**Work to complete**: Every line of the listing below is to be repeated exactly; the pictures stay out.

=== Section Start ===

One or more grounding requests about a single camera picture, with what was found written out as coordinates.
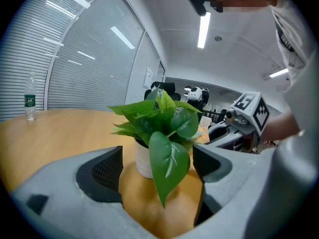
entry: wall
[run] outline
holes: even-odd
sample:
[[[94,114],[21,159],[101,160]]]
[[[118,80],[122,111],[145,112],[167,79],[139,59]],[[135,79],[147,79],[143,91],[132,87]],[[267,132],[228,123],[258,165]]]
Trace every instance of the wall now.
[[[247,74],[241,73],[243,70],[247,70],[245,65],[236,64],[231,58],[221,60],[214,57],[214,54],[208,56],[200,51],[193,55],[188,53],[185,56],[181,52],[172,59],[166,76],[209,83],[241,93],[245,91],[261,92],[268,105],[281,112],[289,109],[276,89],[269,83],[260,80],[258,72],[252,71],[250,77],[247,78]]]
[[[148,32],[151,41],[153,42],[160,60],[166,69],[168,66],[167,53],[164,48],[162,38],[160,36],[160,31],[158,29],[158,22],[156,22],[157,6],[154,0],[127,0],[142,24],[144,25],[146,31]]]

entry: table
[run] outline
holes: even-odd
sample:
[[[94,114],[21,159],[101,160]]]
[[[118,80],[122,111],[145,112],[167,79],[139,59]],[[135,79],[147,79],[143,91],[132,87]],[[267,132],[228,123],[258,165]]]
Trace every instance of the table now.
[[[0,124],[0,176],[10,192],[42,166],[66,157],[117,145],[123,146],[119,192],[126,212],[159,238],[171,238],[193,228],[202,183],[193,166],[169,194],[164,209],[153,180],[135,166],[131,137],[113,135],[113,124],[126,119],[93,110],[37,112],[36,120],[18,116]]]

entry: potted plant
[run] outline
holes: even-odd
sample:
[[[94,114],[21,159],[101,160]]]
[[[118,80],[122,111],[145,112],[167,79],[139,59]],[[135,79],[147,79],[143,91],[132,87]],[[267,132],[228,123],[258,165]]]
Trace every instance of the potted plant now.
[[[188,149],[198,130],[200,111],[190,104],[173,101],[166,91],[155,89],[146,100],[109,107],[128,122],[116,125],[112,134],[134,137],[139,172],[154,179],[159,199],[165,199],[188,173]]]

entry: black chair
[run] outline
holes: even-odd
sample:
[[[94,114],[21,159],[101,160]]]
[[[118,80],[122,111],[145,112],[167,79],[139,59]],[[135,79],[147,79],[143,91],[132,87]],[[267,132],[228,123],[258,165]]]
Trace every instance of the black chair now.
[[[80,189],[97,202],[122,202],[119,179],[123,170],[121,146],[84,163],[76,172]]]
[[[151,85],[151,89],[153,87],[157,87],[159,89],[165,90],[174,101],[180,101],[180,99],[181,99],[181,95],[179,93],[175,93],[175,83],[174,82],[153,82]],[[152,92],[152,91],[151,90],[145,91],[144,100],[150,94],[150,92]]]

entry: water bottle
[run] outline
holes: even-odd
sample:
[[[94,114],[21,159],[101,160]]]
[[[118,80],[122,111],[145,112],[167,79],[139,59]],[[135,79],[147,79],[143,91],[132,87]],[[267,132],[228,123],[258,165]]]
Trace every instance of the water bottle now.
[[[27,120],[35,119],[35,73],[31,72],[24,90],[24,108]]]

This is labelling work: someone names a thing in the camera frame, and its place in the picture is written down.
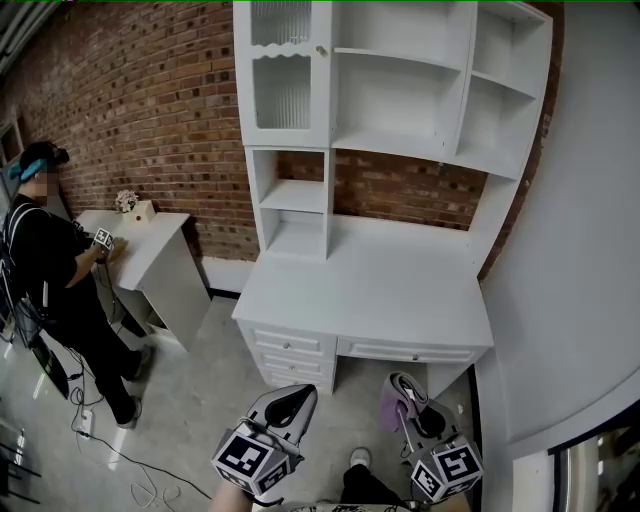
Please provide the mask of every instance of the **drawer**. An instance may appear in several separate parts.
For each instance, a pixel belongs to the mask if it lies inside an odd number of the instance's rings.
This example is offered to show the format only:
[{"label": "drawer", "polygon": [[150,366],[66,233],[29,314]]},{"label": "drawer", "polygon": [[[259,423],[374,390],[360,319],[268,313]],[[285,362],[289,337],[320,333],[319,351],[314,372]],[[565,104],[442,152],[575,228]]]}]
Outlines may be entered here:
[{"label": "drawer", "polygon": [[299,377],[288,373],[274,372],[268,368],[259,368],[259,370],[267,385],[274,388],[283,388],[296,384],[313,384],[318,389],[318,393],[331,394],[333,392],[333,385],[330,380],[322,380],[316,377]]},{"label": "drawer", "polygon": [[251,322],[239,321],[249,348],[253,350],[291,353],[306,358],[332,361],[336,354],[336,337],[326,334],[294,331]]},{"label": "drawer", "polygon": [[300,378],[333,379],[334,362],[322,360],[302,361],[287,354],[254,352],[256,364],[262,368],[276,372],[298,375]]},{"label": "drawer", "polygon": [[429,345],[338,337],[338,355],[416,363],[468,363],[475,352],[465,348],[431,348]]}]

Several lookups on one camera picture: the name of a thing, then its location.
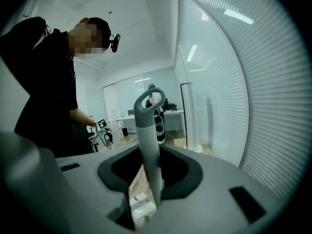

=== Section End ===

**Task output**:
One or more grounding requests about a single camera picture, with what was found written out as coordinates.
entry: wall
[run] outline
holes: even-odd
sample:
[[[94,114],[21,159],[101,160]]]
[[[118,80],[122,111],[145,112],[167,79],[139,59]],[[135,79],[147,79],[143,91],[132,87]],[[267,132],[228,123],[258,165]]]
Trace every instance of the wall now.
[[[247,74],[241,73],[243,70],[247,70],[245,65],[236,64],[231,58],[221,60],[214,57],[214,54],[208,56],[200,51],[193,55],[188,53],[185,56],[181,52],[172,59],[166,76],[209,83],[241,93],[245,91],[261,92],[268,105],[281,112],[289,109],[276,89],[269,83],[260,80],[258,72],[252,71],[250,77],[247,78]]]
[[[148,32],[151,41],[153,42],[160,60],[166,69],[168,66],[167,53],[164,48],[162,38],[160,36],[160,31],[158,29],[158,22],[156,22],[157,6],[154,0],[127,0],[142,24],[144,25],[146,31]]]

entry: table
[run] outline
holes: even-odd
sample:
[[[94,114],[21,159],[101,160]]]
[[[118,80],[122,111],[145,112],[167,79],[139,59]],[[135,79],[147,79],[143,91],[132,87]],[[267,132],[228,123],[258,165]]]
Trace every instance of the table now.
[[[0,124],[0,176],[10,192],[42,166],[66,157],[117,145],[123,146],[119,192],[126,212],[159,238],[171,238],[193,228],[202,183],[193,166],[169,194],[164,209],[153,180],[135,166],[131,137],[113,135],[113,124],[126,119],[93,110],[37,112],[36,120],[18,116]]]

entry: potted plant
[run] outline
holes: even-odd
sample:
[[[94,114],[21,159],[101,160]]]
[[[118,80],[122,111],[145,112],[167,79],[139,59]],[[135,79],[147,79],[143,91],[132,87]],[[267,132],[228,123],[258,165]]]
Trace every instance of the potted plant now.
[[[188,149],[198,130],[200,111],[190,104],[173,101],[166,91],[155,89],[146,100],[109,107],[128,122],[116,125],[112,134],[134,137],[139,172],[154,179],[159,199],[165,199],[188,173]]]

entry: black chair
[run] outline
holes: even-odd
sample:
[[[94,114],[21,159],[101,160]]]
[[[118,80],[122,111],[145,112],[167,79],[139,59]],[[135,79],[147,79],[143,91],[132,87]],[[267,132],[228,123],[258,165]]]
Trace every instance of the black chair now.
[[[80,189],[97,202],[122,202],[119,179],[123,170],[121,146],[84,163],[76,172]]]
[[[151,85],[151,89],[153,87],[157,87],[159,89],[165,90],[174,101],[180,101],[180,99],[181,99],[181,95],[179,93],[175,93],[175,83],[174,82],[153,82]],[[152,92],[152,91],[151,90],[145,91],[144,100],[150,94],[150,92]]]

entry: water bottle
[run] outline
holes: even-odd
sample:
[[[94,114],[21,159],[101,160]]]
[[[118,80],[122,111],[145,112],[167,79],[139,59]],[[135,79],[147,79],[143,91],[132,87]],[[267,132],[228,123],[258,165]]]
Trace every instance of the water bottle now.
[[[27,120],[35,119],[35,73],[31,72],[24,90],[24,108]]]

This is labelling work: someone names a thing in the camera frame, and its place in the picture is written down.
Please provide the mask of every instance of the **drawer**. An instance may appear in several separate parts.
For each instance, a pixel belongs to the mask if it lies inside an odd number of the instance's rings.
This example is offered to show the format only:
[{"label": "drawer", "polygon": [[150,366],[66,233],[29,314]]},{"label": "drawer", "polygon": [[[259,423],[374,390],[360,319],[268,313]],[[285,362],[289,337],[320,333],[319,351],[314,372]],[[565,104],[442,152],[575,228]]]}]
Outlines may be entered here:
[{"label": "drawer", "polygon": [[299,377],[288,373],[274,372],[268,368],[259,368],[259,370],[267,385],[274,388],[283,388],[296,384],[313,384],[318,389],[318,393],[331,394],[333,392],[333,385],[330,380],[322,380],[316,377]]},{"label": "drawer", "polygon": [[251,322],[239,321],[249,348],[253,350],[291,353],[306,358],[332,361],[336,354],[336,337],[326,334],[294,331]]},{"label": "drawer", "polygon": [[300,378],[333,379],[334,362],[322,360],[302,361],[287,354],[254,352],[256,364],[262,368],[276,372],[298,375]]},{"label": "drawer", "polygon": [[429,345],[338,337],[338,355],[416,363],[468,363],[475,352],[465,348],[431,348]]}]

Several lookups on one camera picture: the name of a thing, then its location.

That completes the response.